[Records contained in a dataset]
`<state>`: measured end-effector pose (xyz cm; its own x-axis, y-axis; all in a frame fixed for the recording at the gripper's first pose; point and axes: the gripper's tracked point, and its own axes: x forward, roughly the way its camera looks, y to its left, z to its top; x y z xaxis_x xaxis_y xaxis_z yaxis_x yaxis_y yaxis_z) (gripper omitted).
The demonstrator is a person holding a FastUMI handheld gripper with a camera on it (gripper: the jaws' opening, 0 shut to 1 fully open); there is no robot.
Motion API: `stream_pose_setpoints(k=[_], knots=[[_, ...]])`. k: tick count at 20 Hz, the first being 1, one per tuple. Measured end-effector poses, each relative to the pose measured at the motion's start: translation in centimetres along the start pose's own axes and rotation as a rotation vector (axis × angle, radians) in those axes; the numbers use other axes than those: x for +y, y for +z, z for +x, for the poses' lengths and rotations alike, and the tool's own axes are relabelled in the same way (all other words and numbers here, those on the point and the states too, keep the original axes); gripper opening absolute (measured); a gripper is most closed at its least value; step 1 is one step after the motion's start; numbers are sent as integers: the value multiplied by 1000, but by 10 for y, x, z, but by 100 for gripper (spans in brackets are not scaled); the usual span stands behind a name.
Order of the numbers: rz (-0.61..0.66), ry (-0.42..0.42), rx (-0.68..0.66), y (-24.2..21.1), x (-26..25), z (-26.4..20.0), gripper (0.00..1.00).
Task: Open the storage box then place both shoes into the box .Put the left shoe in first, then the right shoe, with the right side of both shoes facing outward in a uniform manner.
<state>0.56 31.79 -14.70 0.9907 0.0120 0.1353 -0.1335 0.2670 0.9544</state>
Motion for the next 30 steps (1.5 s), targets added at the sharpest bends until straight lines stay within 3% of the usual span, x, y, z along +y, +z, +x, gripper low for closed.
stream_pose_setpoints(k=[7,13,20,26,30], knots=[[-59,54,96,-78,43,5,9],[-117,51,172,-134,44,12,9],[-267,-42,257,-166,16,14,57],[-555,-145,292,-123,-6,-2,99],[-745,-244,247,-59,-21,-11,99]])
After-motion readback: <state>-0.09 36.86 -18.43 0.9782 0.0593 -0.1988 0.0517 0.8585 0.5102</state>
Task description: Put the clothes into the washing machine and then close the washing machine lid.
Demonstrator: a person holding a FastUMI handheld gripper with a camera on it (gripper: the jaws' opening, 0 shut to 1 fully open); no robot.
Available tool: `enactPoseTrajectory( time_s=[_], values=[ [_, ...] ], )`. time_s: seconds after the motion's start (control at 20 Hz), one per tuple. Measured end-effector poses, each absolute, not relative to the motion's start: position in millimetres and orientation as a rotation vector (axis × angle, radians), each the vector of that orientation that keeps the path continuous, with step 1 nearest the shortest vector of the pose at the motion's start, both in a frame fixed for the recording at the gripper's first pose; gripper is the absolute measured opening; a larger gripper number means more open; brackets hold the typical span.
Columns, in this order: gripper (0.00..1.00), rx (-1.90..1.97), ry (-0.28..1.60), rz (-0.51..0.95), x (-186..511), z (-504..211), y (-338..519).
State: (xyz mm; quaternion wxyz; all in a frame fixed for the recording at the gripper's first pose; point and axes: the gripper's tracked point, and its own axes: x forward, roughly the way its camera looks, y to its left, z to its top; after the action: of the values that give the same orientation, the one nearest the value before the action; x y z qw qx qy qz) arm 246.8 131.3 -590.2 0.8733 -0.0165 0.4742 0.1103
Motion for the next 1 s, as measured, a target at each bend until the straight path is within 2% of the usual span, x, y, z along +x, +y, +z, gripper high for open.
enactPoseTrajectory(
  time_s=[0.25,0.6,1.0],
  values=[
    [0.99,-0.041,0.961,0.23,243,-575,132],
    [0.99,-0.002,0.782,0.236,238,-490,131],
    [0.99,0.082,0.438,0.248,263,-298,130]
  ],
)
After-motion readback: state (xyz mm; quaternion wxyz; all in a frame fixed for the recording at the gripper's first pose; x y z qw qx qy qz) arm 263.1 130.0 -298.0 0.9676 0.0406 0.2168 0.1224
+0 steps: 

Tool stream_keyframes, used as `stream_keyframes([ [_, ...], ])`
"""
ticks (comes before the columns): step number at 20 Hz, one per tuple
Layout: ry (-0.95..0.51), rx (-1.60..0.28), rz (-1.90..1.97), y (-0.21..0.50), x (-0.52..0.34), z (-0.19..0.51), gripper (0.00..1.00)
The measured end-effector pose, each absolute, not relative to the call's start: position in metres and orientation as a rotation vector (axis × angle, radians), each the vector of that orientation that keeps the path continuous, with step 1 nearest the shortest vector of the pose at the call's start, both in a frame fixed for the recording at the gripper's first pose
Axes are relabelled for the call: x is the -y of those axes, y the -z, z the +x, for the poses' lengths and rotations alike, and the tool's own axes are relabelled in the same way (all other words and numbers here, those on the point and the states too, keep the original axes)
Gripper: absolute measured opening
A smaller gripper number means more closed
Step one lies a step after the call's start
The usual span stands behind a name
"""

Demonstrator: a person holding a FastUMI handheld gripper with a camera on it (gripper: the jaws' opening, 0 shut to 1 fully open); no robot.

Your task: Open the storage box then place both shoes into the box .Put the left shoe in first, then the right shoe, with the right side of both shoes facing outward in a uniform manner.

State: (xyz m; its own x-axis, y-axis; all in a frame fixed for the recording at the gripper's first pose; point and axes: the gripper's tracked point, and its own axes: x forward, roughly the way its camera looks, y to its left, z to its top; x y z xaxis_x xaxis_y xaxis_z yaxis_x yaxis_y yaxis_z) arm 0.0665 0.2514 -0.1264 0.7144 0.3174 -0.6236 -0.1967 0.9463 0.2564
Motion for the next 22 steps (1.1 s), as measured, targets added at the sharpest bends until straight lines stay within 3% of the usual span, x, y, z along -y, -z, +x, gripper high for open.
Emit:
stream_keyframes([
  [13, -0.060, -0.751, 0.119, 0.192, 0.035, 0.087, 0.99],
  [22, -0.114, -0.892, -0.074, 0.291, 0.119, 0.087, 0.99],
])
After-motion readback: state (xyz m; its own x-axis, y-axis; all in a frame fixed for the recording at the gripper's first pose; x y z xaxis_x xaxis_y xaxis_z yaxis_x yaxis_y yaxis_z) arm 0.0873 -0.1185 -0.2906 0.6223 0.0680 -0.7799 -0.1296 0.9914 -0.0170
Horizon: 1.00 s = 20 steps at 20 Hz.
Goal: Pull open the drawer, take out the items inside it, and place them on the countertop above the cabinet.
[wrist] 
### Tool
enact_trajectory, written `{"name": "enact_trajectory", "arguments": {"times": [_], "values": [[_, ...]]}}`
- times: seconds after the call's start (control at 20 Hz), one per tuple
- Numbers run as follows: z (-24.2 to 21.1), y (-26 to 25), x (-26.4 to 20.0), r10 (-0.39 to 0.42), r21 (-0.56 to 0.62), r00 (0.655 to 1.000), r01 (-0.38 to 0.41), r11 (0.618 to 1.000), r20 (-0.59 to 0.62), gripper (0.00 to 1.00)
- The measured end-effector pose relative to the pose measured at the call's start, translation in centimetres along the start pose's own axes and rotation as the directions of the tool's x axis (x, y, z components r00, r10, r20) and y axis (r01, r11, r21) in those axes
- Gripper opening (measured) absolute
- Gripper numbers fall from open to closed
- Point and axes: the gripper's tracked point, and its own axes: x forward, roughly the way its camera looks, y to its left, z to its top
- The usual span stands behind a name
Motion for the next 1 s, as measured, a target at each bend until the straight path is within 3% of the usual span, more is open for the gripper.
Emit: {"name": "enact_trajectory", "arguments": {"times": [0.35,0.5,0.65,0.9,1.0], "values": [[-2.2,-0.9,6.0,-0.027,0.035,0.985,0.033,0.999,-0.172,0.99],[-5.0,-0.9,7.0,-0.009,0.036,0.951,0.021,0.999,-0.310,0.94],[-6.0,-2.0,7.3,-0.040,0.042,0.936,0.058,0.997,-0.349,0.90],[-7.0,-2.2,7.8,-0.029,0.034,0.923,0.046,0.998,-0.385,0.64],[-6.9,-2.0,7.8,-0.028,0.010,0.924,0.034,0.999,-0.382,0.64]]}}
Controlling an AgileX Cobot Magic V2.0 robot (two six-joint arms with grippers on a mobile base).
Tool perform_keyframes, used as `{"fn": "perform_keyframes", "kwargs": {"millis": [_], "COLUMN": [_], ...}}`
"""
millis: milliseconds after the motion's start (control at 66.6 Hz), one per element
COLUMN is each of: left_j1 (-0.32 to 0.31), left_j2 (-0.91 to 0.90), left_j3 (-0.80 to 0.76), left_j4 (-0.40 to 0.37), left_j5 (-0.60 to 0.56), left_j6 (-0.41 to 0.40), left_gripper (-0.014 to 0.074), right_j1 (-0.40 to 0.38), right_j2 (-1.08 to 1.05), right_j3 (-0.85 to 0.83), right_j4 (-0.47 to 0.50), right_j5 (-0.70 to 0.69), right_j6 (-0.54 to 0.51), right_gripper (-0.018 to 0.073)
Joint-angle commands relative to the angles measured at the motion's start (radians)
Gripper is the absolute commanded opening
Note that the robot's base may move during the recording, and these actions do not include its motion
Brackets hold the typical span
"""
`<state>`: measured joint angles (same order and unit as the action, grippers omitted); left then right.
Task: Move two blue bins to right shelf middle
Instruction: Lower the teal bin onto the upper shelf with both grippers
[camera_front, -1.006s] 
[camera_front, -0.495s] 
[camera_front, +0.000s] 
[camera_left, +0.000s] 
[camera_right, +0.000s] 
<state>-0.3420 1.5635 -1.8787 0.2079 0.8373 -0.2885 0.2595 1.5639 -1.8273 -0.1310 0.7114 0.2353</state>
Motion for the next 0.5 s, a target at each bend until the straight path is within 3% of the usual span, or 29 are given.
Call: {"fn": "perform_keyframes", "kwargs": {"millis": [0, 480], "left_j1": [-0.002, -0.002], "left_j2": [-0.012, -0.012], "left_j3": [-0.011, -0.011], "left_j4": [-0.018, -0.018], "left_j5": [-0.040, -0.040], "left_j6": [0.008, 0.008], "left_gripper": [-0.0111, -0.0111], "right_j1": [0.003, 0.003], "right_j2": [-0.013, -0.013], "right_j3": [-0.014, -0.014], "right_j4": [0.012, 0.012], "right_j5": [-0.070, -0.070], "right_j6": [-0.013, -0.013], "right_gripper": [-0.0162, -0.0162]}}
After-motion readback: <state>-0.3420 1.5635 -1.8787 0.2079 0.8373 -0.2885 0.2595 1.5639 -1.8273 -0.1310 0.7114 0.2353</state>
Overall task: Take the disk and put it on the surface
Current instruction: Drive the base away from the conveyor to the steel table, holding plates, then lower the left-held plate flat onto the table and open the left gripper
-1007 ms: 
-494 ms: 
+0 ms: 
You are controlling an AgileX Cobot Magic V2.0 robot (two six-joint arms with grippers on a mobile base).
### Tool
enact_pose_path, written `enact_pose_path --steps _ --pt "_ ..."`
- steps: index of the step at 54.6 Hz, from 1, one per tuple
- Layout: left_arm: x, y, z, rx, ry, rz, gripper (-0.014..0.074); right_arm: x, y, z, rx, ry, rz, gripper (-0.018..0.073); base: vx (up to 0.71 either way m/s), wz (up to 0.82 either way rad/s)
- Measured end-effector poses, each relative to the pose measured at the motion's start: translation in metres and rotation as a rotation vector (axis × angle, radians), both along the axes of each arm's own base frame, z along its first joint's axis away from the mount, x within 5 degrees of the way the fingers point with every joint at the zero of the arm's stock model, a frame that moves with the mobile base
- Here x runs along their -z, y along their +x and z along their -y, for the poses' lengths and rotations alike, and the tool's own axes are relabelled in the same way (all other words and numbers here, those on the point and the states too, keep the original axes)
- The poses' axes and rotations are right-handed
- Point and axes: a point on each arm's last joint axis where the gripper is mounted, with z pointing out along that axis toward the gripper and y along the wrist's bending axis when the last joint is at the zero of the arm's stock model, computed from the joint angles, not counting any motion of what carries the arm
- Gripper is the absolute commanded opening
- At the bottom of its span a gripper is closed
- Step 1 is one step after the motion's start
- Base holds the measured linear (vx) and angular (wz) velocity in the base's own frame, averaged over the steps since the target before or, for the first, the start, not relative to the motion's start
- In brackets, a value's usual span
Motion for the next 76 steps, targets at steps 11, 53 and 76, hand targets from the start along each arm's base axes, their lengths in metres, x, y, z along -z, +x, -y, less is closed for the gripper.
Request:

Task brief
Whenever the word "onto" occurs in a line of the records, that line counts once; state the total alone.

Your response
2